__Brief__
All lines of the material below that include the string "with" are to be copied.

__Records to use__
▽
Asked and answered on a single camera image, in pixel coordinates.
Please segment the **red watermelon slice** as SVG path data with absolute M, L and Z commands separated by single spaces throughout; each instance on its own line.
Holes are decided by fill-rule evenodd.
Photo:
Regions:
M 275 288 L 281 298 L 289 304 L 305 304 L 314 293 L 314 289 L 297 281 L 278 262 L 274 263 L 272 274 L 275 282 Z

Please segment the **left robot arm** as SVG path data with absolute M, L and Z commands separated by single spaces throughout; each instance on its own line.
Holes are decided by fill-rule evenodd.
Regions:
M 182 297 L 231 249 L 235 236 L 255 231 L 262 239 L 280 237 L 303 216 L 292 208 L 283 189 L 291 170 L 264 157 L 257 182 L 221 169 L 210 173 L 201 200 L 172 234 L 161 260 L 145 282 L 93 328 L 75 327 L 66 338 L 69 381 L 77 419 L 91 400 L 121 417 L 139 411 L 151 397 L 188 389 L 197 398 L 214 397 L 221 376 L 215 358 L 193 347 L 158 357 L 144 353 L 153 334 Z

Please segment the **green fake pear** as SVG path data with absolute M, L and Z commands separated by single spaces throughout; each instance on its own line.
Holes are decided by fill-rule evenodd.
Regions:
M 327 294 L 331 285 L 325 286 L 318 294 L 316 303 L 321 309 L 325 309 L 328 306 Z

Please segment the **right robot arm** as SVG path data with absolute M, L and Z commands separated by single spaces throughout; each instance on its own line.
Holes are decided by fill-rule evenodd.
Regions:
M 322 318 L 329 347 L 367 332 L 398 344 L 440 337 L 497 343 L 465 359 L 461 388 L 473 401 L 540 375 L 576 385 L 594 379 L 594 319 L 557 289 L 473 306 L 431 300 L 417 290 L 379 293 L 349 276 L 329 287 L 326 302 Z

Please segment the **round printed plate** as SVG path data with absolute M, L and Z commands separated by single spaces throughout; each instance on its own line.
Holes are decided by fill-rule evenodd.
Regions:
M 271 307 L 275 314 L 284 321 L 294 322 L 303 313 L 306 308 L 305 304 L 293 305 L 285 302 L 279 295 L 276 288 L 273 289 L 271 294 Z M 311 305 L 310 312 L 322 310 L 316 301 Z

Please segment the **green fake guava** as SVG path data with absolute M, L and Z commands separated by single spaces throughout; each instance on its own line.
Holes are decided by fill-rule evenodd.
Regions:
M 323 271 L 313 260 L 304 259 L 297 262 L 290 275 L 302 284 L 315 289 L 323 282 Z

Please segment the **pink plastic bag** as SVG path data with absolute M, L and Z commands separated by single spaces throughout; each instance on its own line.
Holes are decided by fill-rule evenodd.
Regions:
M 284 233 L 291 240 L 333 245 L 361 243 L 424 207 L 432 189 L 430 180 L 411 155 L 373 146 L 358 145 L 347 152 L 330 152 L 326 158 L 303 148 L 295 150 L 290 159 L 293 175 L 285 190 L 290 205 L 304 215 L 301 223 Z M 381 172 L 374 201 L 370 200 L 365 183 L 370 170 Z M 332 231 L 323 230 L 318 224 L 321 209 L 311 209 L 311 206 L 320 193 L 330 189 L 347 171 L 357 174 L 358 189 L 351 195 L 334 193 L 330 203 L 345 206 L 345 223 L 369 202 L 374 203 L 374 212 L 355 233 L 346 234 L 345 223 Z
△
__Response box__
Please segment the **red watermelon slice** as SVG path data with absolute M, L and Z commands separated by single spaces throughout; each instance on its own line.
Please segment the **left robot arm** as SVG path data with absolute M, L and Z commands separated by single spaces throughout; each instance on its own line.
Please segment the **green fake pear** as SVG path data with absolute M, L and Z commands separated by single spaces throughout; each instance on its own line.
Please segment the **right robot arm** as SVG path data with absolute M, L and Z commands separated by single spaces throughout; each instance on its own line.
Please segment the **round printed plate** as SVG path data with absolute M, L and Z commands separated by single spaces throughout; each instance on its own line.
Please segment the **green fake guava** as SVG path data with absolute M, L and Z commands separated by single spaces throughout; each instance on its own line.
Please segment the **pink plastic bag** as SVG path data with absolute M, L and Z commands separated by single spaces throughout; each instance on its own line.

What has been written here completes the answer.